In [5]:
from google.cloud import texttospeech
import os
from os import listdir
from os.path import isfile, join, isdir
import numpy as np

In [6]:
client = texttospeech.TextToSpeechClient()  # Instantiates a text-to-speech client

In [16]:
def text_to_speech_for_model_test(sentence, 
                                  voice_config, 
                                  file_path='output.mp3',
                                  effects_profile_id='headphone-class-device'):
    """
    voice_config["gender"]: person gender (MALE/FEMALE)
    voice_config["name"]: speaker type (https://cloud.google.com/text-to-speech/docs/voices)
    
    effects_profile_id: the device the voice will be played (https://cloud.google.com/text-to-speech/docs/audio-profiles)
    
    available audio configuration (https://cloud.google.com/text-to-speech/docs/reference/rest/v1/text/synthesize#audioconfig)
    """
    # Set the text input to be synthesized
    synthesis_input = texttospeech.SynthesisInput(text=sentence)
    
    # get language code from the speaker name
    language_code = "-".join(voice_config['accent'].split("-")[:2])
    
    # optimize for the device the voice will be played

    # Build the voice request, select the language code and the ssml
    if voice_config['gender'] == 'MALE':
        voice = texttospeech.VoiceSelectionParams(
            language_code=language_code,
            name=voice_config['accent'],
            ssml_gender=texttospeech.SsmlVoiceGender.MALE
        )
    elif voice_config['gender'] == 'FEMALE':
        voice = texttospeech.VoiceSelectionParams(
            language_code=language_code,
            name=voice_config['accent'],
            ssml_gender=texttospeech.SsmlVoiceGender.FEMALE
        )
    else:
        raise ValueError('Unavailable voice configuration')

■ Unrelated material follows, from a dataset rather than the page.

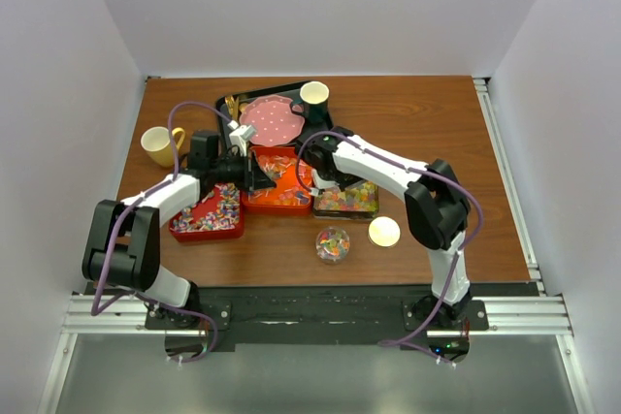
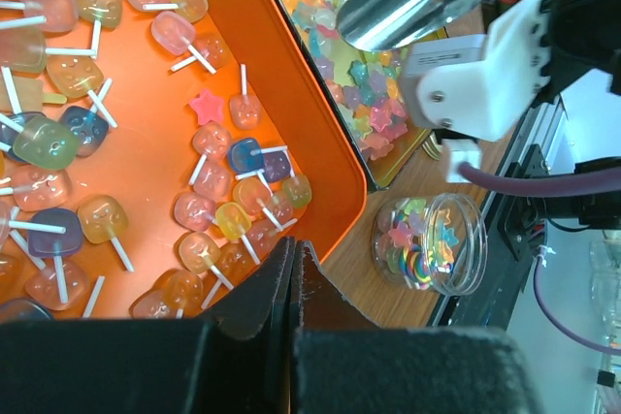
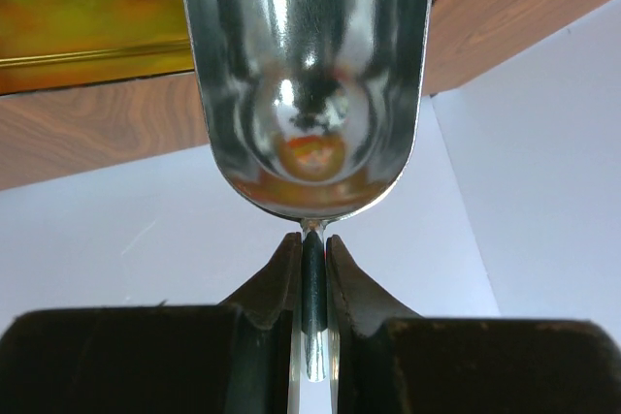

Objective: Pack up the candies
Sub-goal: Place the fake candies in the packing bottle, then scoop the fake candies from the storage box.

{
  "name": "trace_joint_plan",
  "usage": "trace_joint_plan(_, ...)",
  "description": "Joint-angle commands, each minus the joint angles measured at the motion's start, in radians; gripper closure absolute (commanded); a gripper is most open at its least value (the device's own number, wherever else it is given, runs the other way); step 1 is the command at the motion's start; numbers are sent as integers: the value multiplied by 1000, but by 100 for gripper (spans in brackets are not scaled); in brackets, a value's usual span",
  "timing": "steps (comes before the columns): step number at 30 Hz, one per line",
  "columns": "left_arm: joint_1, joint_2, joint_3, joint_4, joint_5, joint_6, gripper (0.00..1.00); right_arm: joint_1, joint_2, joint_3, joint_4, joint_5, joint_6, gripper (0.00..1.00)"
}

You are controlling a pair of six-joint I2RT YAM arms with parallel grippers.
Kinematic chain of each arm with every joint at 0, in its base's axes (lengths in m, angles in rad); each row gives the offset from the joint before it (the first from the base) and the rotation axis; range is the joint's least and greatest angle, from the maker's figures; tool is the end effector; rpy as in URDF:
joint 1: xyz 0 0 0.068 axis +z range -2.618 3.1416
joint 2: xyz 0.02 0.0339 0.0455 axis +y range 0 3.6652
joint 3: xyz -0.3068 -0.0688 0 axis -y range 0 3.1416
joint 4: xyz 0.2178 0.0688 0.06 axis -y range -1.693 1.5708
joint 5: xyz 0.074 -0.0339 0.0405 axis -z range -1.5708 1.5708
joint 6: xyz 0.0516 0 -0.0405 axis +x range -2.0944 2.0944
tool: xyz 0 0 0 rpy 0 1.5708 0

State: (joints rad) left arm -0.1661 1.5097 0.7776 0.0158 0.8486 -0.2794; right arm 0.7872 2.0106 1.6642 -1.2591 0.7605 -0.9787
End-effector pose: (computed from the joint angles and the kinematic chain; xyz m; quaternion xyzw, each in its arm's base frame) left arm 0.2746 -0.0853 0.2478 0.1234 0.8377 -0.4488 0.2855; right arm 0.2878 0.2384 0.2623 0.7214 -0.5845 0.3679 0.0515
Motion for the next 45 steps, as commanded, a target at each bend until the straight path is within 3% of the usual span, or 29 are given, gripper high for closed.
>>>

    # Select the type of audio file (.mp3)
    audio_config = texttospeech.AudioConfig(
        audio_encoding=texttospeech.AudioEncoding.MP3,
        effects_profile_id=[effects_profile_id],
        speaking_rate=0.85
    )

    # Perform the text-to-speech request on the text input with the selected
    # voice parameters and audio file type
    response = client.synthesize_speech(
        input=synthesis_input, voice=voice, audio_config=audio_config
    )

    # Write the response to the output file.
    # The response's audio_content is binary.
    with open(file_path, "wb") as f:
        f.write(response.audio_content)
    print(f"Saved in {file_path}")

In [32]:
sentence = 'In safety remote control task, the robot should decide whether the given remote command from the user is safe and project the command onto the safe command set if it is not.'
voice_config = {'gender': 'MALE', 'accent': 'en-US-Wavenet-J'} #D
file_path="Video_material/Speech/SRC_1.mp3"
effects_profile_id="handset-class-device"
text_to_speech_for_model_test(
    sentence, 
    voice_config, 
    file_path=file_path, 
    effects_profile_id=effects_profile_id)

Saved in Video_material/Speech/SRC_1.mp3